----- SOURCE DATA

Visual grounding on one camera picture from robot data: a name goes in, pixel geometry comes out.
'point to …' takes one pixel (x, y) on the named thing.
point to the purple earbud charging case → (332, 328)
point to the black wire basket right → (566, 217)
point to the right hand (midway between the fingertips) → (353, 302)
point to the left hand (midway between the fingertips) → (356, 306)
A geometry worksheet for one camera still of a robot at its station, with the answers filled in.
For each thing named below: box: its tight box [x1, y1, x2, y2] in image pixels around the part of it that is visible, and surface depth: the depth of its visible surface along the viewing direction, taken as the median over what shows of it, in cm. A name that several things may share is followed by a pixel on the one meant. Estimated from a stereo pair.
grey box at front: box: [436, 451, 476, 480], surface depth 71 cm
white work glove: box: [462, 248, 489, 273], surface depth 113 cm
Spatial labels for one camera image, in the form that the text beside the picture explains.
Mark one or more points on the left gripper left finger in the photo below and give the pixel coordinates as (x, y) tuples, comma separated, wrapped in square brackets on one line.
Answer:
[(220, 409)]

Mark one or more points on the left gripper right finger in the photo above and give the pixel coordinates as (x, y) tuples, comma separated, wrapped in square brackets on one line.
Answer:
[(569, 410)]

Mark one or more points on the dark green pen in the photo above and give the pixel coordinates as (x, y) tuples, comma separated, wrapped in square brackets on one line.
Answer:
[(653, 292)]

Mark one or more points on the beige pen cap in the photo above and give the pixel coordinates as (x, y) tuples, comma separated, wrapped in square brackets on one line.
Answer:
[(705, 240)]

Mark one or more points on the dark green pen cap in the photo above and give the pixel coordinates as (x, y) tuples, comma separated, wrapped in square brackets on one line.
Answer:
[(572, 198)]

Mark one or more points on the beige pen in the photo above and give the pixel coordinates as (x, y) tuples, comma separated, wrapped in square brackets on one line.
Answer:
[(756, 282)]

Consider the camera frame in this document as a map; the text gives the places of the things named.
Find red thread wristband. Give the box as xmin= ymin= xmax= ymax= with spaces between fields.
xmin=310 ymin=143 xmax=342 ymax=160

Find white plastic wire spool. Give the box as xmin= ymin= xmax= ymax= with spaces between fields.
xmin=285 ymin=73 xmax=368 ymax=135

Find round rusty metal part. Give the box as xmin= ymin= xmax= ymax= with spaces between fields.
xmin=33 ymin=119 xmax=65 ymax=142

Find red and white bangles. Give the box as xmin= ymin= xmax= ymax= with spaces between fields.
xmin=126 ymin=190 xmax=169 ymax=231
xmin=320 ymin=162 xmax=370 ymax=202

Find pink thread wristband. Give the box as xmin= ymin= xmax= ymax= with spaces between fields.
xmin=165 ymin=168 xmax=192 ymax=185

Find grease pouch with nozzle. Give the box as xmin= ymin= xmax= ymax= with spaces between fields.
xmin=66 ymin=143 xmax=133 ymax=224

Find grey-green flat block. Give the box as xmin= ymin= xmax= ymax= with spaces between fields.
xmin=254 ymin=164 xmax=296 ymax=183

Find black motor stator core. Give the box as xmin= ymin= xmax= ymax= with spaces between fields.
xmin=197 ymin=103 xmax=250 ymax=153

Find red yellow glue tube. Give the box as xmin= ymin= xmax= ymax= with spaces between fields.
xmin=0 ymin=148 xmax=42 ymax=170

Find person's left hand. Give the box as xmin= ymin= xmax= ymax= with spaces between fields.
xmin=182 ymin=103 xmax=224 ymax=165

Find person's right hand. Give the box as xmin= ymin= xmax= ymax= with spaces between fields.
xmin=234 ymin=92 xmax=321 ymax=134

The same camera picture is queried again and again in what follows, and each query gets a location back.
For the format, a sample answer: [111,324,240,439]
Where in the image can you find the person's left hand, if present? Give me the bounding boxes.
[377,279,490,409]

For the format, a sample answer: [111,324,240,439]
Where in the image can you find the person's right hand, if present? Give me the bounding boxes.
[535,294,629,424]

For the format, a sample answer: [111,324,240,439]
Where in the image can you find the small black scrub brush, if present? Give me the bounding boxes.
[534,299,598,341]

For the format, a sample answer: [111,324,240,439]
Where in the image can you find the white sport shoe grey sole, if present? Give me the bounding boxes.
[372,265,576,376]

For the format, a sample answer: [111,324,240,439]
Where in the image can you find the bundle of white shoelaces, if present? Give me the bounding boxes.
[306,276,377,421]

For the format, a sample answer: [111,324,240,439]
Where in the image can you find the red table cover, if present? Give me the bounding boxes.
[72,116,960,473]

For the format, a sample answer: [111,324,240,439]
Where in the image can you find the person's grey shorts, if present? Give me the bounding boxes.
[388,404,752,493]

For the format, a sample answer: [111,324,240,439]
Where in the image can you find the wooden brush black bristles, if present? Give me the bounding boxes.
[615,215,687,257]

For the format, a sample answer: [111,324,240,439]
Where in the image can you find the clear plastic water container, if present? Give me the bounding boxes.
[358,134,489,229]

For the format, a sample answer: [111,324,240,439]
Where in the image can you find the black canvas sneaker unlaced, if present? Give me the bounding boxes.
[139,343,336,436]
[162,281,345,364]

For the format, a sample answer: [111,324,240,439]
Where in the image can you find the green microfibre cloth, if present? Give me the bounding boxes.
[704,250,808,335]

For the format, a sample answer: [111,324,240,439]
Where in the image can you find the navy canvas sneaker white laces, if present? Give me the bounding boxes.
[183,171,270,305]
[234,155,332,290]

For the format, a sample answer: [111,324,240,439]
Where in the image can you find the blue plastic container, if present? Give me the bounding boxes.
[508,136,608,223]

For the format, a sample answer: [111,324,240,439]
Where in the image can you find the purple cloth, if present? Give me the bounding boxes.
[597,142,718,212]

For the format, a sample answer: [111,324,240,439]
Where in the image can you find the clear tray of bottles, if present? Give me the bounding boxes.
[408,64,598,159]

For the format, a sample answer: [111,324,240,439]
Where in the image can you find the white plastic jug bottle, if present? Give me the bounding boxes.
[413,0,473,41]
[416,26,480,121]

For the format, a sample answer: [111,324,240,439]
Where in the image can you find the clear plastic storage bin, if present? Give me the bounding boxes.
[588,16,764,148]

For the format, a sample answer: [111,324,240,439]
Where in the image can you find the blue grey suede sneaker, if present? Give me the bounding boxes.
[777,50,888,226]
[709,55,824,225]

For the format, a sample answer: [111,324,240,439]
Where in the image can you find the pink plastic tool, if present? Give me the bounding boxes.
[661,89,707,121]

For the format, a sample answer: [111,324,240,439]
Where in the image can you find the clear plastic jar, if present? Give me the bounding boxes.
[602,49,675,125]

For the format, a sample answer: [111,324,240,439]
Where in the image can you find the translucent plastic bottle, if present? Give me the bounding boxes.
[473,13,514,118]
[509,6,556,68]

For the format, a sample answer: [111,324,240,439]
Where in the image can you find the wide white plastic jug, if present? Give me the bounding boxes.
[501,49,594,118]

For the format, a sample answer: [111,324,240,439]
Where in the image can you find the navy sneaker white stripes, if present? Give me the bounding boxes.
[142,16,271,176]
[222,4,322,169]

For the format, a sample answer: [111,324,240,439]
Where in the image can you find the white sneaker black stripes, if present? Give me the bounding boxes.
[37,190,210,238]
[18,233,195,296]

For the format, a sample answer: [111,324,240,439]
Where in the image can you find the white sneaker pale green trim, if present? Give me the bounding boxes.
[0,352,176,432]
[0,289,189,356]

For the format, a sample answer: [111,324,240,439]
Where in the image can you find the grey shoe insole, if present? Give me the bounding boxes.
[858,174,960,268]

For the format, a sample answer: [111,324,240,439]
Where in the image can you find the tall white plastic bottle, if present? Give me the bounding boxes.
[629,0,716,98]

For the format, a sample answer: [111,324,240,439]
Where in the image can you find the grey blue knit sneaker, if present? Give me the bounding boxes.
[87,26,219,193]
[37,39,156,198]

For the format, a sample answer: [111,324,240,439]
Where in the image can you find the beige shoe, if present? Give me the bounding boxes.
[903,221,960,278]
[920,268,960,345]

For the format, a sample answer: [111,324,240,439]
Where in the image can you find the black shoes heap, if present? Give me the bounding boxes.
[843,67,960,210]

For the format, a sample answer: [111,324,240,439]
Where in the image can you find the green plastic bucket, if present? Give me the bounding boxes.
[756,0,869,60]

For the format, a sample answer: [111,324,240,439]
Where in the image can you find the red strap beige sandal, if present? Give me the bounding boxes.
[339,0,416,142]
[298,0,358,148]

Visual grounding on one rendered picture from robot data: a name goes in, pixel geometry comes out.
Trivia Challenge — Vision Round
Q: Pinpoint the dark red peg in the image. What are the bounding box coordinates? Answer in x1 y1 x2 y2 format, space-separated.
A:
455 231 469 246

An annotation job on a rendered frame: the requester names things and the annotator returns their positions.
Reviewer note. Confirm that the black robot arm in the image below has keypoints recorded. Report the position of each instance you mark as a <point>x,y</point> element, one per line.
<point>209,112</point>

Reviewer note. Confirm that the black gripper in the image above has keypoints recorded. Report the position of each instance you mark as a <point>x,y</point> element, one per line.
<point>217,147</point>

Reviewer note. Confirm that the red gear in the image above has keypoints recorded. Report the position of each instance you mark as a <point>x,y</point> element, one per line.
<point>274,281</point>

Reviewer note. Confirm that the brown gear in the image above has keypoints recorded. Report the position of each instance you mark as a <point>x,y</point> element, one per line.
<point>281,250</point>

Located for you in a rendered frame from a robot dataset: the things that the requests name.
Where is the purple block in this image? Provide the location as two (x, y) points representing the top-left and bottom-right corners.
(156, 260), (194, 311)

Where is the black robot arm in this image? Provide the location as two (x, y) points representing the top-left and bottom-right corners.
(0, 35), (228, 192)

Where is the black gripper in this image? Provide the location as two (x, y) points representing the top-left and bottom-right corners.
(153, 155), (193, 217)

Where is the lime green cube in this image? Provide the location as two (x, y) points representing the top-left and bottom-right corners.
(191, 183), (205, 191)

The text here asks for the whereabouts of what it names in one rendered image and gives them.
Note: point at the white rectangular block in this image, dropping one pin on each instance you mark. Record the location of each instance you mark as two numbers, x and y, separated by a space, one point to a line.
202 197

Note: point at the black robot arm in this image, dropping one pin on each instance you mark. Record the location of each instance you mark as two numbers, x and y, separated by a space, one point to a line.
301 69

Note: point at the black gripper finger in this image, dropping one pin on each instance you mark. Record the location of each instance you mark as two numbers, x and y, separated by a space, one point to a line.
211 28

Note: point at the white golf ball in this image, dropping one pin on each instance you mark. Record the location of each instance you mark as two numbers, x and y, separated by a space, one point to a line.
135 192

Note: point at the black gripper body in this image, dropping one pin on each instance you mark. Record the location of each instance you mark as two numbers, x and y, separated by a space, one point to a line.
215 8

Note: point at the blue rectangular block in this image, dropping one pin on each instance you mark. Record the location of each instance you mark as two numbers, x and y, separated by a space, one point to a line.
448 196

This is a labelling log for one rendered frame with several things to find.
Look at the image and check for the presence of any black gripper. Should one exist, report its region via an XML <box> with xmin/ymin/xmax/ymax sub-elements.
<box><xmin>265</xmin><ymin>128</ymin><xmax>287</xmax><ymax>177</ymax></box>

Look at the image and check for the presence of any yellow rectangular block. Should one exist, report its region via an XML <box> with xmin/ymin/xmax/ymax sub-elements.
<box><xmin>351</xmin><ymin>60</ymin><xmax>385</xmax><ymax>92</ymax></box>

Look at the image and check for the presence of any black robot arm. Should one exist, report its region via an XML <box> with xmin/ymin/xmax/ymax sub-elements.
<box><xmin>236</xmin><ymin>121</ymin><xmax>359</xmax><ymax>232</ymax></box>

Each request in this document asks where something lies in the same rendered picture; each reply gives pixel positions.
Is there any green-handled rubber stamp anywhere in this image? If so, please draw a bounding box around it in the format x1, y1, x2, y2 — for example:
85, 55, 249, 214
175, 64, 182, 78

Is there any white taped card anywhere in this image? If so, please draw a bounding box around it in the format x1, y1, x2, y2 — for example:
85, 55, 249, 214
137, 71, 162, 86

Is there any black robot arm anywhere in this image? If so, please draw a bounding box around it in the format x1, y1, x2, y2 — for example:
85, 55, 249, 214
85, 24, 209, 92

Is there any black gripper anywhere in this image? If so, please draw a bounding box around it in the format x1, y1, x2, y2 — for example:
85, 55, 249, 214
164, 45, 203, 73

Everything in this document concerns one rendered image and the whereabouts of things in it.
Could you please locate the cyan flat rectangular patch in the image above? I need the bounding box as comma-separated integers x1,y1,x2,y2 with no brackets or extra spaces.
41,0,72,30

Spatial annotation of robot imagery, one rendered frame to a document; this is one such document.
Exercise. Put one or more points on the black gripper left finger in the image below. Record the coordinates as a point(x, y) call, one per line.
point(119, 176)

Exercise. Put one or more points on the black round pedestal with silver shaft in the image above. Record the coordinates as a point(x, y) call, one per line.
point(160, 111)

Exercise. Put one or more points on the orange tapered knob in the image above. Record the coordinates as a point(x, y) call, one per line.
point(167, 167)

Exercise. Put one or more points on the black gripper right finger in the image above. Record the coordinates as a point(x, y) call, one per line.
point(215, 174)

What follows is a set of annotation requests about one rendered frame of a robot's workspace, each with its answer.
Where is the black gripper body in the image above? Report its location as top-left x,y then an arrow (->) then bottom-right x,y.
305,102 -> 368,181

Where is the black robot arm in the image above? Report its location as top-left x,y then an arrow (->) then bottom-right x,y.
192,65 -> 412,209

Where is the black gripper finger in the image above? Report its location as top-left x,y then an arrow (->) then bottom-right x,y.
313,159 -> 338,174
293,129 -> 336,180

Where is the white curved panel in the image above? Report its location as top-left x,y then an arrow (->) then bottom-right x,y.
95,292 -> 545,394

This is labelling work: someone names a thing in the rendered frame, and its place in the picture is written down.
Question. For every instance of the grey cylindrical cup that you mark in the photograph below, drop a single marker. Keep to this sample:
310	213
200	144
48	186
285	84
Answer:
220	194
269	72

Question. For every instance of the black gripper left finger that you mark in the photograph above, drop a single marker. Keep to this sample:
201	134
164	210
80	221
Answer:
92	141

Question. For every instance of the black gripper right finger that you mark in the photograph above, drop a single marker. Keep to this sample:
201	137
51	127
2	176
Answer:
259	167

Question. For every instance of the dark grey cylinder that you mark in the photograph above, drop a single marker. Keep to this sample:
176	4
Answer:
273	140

----------

• [TASK DETAILS]: From the first line of the data above through the line containing "A geometry worksheet", set each line down again exactly; include both ends and omit everything else.

• [TASK OUTPUT]:
Visual grounding on one camera picture from robot data: a name goes in, pixel geometry comes out.
'point to …' takes one pixel (x, y) on the named thing.
point to the purple earbud charging case → (332, 328)
point to the black wire basket right → (566, 217)
point to the right hand (midway between the fingertips) → (353, 302)
point to the left hand (midway between the fingertips) → (356, 306)
A geometry worksheet for one camera still of a robot at its station, with the answers filled in.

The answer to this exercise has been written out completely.